▸ Requirement
Pictures stay out. Everything else in the listing below gets written out exactly.

>>>

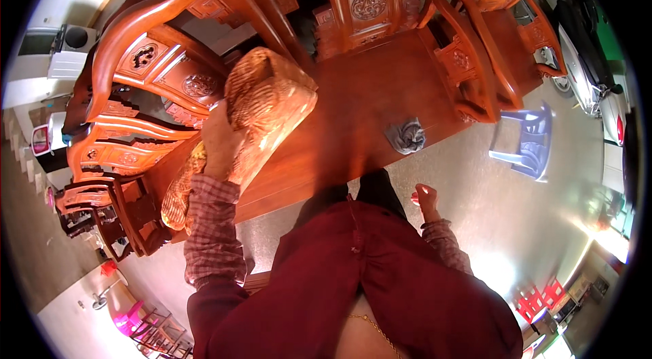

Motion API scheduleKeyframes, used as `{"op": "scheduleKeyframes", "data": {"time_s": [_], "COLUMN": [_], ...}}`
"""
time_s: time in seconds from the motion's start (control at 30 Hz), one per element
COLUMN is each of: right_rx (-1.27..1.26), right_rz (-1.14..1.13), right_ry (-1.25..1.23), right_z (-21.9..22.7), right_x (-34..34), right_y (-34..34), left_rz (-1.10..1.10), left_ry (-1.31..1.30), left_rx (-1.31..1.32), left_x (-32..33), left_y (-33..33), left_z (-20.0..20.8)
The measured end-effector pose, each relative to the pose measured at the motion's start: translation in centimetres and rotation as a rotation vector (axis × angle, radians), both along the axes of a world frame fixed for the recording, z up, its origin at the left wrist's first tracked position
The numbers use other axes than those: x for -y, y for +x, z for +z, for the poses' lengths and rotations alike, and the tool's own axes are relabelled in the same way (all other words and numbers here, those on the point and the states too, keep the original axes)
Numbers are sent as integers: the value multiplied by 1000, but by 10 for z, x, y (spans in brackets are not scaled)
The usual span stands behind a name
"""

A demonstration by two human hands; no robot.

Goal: The person wipes a wooden bench and a chair with a cloth, moves cushions, and shifts a small plastic stool.

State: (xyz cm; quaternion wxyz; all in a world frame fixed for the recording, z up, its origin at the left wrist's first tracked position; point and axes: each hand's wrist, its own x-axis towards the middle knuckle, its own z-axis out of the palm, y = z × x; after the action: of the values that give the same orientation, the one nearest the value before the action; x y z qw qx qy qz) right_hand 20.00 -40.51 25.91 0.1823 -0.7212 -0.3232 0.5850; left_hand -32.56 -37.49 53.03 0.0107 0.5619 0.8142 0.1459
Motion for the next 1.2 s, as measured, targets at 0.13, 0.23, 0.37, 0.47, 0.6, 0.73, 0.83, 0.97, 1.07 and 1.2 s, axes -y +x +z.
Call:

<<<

▸ Task answer
Motion API scheduleKeyframes, used as `{"op": "scheduleKeyframes", "data": {"time_s": [_], "COLUMN": [_], ...}}`
"""
time_s: time in seconds from the motion's start (control at 30 Hz), one per element
COLUMN is each of: right_rx (-1.27..1.26), right_rz (-1.14..1.13), right_ry (-1.25..1.23), right_z (-21.9..22.7), right_x (-34..34), right_y (-34..34), left_rz (-1.10..1.10), left_ry (-1.31..1.30), left_rx (-1.31..1.32), left_x (-32..33), left_y (-33..33), left_z (-20.0..20.8)
The measured end-effector pose, each relative to the pose measured at the motion's start: translation in centimetres and rotation as a rotation vector (axis × angle, radians), both along the axes of a world frame fixed for the recording, z up, its origin at the left wrist's first tracked position
The numbers use other axes than those: x for -y, y for +x, z for +z, for the poses' lengths and rotations alike, and the tool's own axes are relabelled in the same way (all other words and numbers here, those on the point and the states too, keep the original axes)
Numbers are sent as integers: the value multiplied by 1000, but by 10 for z, x, y (spans in brackets are not scaled)
The usual span stands behind a name
"""

A demonstration by two human hands; no robot.

Goal: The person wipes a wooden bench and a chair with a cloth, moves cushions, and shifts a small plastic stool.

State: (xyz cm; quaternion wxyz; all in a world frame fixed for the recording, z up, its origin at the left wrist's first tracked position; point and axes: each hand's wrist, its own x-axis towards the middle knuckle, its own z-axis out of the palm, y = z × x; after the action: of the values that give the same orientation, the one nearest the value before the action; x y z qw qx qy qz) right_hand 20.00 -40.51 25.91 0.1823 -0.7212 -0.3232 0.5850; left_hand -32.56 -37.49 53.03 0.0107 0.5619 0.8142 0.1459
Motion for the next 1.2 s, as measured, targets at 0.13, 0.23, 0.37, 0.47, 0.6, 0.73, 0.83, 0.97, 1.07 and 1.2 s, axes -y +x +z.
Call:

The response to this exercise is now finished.